→ **EXERCISE REQUIREMENTS**: Begin at the line containing "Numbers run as" in the data below and go on through the line containing "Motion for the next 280", repeating each line exactly; include both ends and no other line.
DATA SHOWN START
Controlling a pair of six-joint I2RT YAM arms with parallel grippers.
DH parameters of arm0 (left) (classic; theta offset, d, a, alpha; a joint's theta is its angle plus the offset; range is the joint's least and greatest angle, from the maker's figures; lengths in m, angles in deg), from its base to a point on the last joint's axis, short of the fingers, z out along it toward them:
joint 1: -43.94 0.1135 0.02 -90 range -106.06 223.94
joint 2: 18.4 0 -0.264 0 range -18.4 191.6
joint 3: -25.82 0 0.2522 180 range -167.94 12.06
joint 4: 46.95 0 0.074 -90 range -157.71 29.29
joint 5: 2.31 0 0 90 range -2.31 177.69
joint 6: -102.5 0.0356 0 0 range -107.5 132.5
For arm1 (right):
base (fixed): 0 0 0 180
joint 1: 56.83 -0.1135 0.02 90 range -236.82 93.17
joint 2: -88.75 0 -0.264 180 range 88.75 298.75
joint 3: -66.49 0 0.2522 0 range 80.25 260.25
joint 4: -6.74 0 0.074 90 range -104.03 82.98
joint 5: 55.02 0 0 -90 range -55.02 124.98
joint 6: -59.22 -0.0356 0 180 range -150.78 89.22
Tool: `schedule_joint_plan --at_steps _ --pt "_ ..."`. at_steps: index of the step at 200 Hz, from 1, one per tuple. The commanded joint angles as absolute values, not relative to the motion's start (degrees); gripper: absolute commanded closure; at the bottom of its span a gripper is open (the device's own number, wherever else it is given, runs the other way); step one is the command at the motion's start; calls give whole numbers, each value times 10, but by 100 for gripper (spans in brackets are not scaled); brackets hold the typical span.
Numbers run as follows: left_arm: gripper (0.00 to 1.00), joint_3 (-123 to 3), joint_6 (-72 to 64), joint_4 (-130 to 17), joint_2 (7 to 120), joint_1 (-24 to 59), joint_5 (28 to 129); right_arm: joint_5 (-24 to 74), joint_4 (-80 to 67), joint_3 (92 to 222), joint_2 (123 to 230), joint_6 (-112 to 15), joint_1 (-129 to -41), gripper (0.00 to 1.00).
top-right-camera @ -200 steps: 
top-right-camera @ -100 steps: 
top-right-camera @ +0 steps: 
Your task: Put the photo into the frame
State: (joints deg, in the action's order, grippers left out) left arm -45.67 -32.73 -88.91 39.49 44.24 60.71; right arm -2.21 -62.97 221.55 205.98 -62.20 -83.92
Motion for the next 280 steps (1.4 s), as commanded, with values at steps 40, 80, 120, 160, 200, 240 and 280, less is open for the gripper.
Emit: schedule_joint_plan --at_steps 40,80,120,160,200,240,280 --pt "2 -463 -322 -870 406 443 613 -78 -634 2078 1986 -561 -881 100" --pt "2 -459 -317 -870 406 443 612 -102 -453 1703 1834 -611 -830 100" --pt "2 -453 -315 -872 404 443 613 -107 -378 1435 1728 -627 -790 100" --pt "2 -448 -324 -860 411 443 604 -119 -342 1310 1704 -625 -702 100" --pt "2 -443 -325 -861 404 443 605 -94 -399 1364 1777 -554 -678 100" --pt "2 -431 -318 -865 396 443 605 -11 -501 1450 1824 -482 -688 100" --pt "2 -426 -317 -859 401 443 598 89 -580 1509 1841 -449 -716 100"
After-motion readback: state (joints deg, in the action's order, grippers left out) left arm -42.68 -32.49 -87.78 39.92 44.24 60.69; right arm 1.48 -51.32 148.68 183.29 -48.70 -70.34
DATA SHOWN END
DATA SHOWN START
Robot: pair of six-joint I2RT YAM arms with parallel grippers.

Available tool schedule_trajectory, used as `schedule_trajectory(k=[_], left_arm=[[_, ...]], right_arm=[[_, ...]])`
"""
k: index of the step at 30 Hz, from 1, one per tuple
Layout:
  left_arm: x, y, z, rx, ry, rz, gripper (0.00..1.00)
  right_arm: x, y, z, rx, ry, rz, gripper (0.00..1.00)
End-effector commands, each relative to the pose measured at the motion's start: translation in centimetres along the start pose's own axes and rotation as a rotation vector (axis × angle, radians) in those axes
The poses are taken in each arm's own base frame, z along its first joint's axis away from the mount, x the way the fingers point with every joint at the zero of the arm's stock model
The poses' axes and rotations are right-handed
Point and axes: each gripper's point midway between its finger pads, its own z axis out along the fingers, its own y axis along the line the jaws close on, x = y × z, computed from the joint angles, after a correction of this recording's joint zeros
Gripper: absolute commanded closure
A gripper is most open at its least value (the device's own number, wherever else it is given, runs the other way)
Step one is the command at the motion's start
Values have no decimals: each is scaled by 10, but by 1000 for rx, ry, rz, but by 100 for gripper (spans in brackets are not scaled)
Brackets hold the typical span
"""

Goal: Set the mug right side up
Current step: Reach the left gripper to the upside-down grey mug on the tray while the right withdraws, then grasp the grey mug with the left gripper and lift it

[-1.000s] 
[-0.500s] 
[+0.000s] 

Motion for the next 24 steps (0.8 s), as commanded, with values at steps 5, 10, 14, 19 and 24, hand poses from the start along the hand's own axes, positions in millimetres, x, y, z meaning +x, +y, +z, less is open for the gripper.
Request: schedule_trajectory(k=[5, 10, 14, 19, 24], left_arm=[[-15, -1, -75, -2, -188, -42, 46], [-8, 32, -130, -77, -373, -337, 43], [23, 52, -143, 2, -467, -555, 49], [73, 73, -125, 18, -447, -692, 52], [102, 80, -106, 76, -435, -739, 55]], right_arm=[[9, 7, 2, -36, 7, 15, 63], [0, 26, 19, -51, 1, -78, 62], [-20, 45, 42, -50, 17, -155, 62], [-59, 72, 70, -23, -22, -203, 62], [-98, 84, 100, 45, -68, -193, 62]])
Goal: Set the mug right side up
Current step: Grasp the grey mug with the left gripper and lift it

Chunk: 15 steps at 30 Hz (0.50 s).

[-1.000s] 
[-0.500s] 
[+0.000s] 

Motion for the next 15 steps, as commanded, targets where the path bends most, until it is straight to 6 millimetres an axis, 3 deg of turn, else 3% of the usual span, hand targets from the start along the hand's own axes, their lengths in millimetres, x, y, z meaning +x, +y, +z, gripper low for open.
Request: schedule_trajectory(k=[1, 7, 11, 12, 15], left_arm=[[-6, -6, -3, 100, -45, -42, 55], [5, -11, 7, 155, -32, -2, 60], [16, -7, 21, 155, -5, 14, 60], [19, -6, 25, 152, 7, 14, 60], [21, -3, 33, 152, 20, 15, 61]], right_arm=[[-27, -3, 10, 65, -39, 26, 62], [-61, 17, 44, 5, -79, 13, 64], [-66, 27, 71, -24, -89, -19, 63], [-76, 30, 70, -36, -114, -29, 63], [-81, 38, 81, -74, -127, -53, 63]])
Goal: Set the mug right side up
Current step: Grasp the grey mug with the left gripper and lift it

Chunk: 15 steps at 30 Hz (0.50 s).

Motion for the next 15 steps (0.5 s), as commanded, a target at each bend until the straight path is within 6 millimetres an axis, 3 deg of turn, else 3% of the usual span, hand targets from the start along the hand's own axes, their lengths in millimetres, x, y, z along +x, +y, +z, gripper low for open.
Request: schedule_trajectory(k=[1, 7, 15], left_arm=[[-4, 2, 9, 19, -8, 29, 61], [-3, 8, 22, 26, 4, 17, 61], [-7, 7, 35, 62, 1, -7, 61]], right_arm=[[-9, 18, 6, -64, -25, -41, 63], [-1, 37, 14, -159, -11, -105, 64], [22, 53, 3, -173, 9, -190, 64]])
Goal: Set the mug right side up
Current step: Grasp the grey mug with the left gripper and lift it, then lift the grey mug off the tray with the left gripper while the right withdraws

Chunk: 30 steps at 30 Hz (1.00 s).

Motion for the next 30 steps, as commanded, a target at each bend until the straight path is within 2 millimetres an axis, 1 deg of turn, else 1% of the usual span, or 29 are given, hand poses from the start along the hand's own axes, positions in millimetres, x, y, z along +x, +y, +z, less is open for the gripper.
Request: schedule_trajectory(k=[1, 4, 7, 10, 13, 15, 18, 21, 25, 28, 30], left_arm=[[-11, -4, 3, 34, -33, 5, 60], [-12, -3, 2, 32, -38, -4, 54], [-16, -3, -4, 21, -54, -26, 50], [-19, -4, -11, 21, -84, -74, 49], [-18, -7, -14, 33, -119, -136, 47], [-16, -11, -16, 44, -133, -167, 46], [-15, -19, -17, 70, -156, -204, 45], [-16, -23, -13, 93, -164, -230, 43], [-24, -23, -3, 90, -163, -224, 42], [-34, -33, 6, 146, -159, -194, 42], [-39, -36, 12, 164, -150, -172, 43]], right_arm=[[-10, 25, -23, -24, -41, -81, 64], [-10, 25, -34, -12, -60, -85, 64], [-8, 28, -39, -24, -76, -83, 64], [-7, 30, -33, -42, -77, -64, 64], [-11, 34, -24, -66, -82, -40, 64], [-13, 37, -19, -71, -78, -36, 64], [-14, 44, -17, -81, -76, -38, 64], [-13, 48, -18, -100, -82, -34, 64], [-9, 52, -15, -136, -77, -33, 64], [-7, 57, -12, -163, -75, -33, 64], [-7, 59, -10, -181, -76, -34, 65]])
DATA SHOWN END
→ **RESULT OF THE TASK**:
Numbers run as follows: left_arm: gripper (0.00 to 1.00), joint_3 (-123 to 3), joint_6 (-72 to 64), joint_4 (-130 to 17), joint_2 (7 to 120), joint_1 (-24 to 59), joint_5 (28 to 129); right_arm: joint_5 (-24 to 74), joint_4 (-80 to 67), joint_3 (92 to 222), joint_2 (123 to 230), joint_6 (-112 to 15), joint_1 (-129 to -41), gripper (0.00 to 1.00).
top-right-camera @ -200 steps: 
top-right-camera @ -100 steps: 
top-right-camera @ +0 steps: 
Your task: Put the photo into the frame
State: (joints deg, in the action's order, grippers left out) left arm -45.67 -32.73 -88.91 39.49 44.24 60.71; right arm -2.21 -62.97 221.55 205.98 -62.20 -83.92
Motion for the next 280 steps (1.4 s), as commanded, with values at steps 40, 80, 120, 160, 200, 240 and 280, less is open for the gripper.

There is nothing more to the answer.